Avete presente quelle volte in siete giù per qualcosa che non è andata proprio come volevate e quando provate a parlarne in giro ecco arrivare le voci di chi sprona a ”non pensarci”, ”guardare avanti”, ”essere positivi” ecc… (Magari siamo noi quelle voci, per qualcun altro…).
Che fastidio vero? E che senso di solitudine…
Ma perché questi inviti a stare meglio, poi ci fanno sentire peggio?
Siamo davvero dei musoni vittimisti che si piangono addosso?
In verità le cose sono un po’ più complesse di così, e la questione principale riguarda il modo in cui funzionano il dolore e la tristezza.

Il punto è che siamo abituati a pensare di dover contrastare le nostre emozioni negative, perché a volte, le cose funzionano così!

Ad esempio, se hai paura di guidare e vuoi vivere una vita libera da questo tipo di limite, quello che dovrai fare, in un modo o nell’altro, sarà affrontare questa paura e pian pano metterti a guidare (qui gli approcci terapeutici hanno metodi diversi per aiutarti a farlo, ma lo scopo, alla fine sarà guidare, per forza).

Indugiare nella paura non farà altro che amplificarla e abbassare sempre più la tua capacità di entrare in macchina, girare la chiave, mettere in moto e partire, verso l’infinito e oltre!

Ma dolore e tristezza non funzionano così.

Se sei depresso per qualche motivo e le persone che ti vogliono bene vengono da te per spronarti a uscire, fare cose, vedere gente, l’unica cosa che accadrà è che ti sentirai più incompreso e solo di prima e se proprio riuscirai a fare tutte le cose che gli altri vorrebbero tu facessi, le farai con una difficoltà immane ed una pesantezza tale che, alla fine della festa, ti sentirai ancora più stanco, spossato e depresso di prima.

La tristezza vuole farci fermare.
Indica una ferita che va disinfettata.
O una frattura che va curata…
Non si può usare un cerotto per sistemare un braccio rotto, non ti pare?
Ma questo cosa significa? Che se sei triste devi chiuderti in casa, sul divano, davanti la TV a fare dei party di autocommiserazione?

Beh, forse si, forse a volte dovresti proprio farlo.

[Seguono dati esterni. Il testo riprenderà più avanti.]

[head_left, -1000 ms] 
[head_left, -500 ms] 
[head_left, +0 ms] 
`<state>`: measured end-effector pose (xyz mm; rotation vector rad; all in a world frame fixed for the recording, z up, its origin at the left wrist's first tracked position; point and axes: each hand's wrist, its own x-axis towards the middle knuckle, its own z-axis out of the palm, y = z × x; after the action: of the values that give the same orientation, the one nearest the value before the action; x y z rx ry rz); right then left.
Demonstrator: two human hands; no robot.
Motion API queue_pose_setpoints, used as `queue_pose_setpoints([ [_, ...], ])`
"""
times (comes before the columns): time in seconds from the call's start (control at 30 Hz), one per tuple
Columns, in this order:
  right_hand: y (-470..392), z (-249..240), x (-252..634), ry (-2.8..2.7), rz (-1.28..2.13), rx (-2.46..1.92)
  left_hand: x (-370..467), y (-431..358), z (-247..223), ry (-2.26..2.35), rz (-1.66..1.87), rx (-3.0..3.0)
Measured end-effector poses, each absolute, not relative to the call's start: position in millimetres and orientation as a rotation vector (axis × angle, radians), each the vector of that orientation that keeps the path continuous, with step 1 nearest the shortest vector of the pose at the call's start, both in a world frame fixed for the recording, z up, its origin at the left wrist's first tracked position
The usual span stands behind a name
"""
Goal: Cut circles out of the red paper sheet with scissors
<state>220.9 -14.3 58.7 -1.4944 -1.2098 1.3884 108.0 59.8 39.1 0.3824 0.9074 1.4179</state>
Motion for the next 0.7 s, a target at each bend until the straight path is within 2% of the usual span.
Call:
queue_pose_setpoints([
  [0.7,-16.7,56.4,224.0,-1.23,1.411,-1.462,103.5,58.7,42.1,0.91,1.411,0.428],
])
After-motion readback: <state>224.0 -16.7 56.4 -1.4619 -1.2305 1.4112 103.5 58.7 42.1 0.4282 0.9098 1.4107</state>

Solo che non dovresti fermarti lì, perché accettare la tristezza è solo il primo passo per uscire dall’altro lato del tunnel.

Il dolore non va cancellato, né dimenticato, né sconfitto. Il dolore va ATTRAVERSATO.

Cosa fare quindi se si è tristi da troppo tempo e non si sa più come rialzarsi?

PRIMO: smetti di straparlarne in giro, e inizia a scrivere. Scrivere ti aiuta a liberarti di pesi altrimenti insostenibili e a guardare le cose da un’altra prospettiva (e non avercela con chi cerca di tirarti su, non sono tutti dei terapeuti. Ti vogliono solo molto bene. Solo che non sanno cosa fare, come te…).

SECONDO: A volte, è sufficiente rallentare, guardare in faccia questa tristezza, per farla trasformare, come accade in questa scena di INSIDE OUT…

TERZO: Quando il dolore assume forme più complesse, quando magari ha origine da qualcosa di più grave che un mero passaggio di umore basso, quando nasce da una perdita grossa della tua vita, da un lutto, da una separazione, o da un trauma, allora ci potrebbe volere l’aiuto di un professionista che ti aiuti a trovare la strada nel labirinto di sofferenza nel quale non fai che girare e rigirare senza via di scampo.

Ricorda, ci sono fosse dalle quali possiamo uscire da soli, con un po’ di impegno, ma alcune sono dei veri e propri pozzi e in quei casi, abbiamo bisogno di una mano che ci risollevi o che ci tiri una corda alla quale aggrapparci.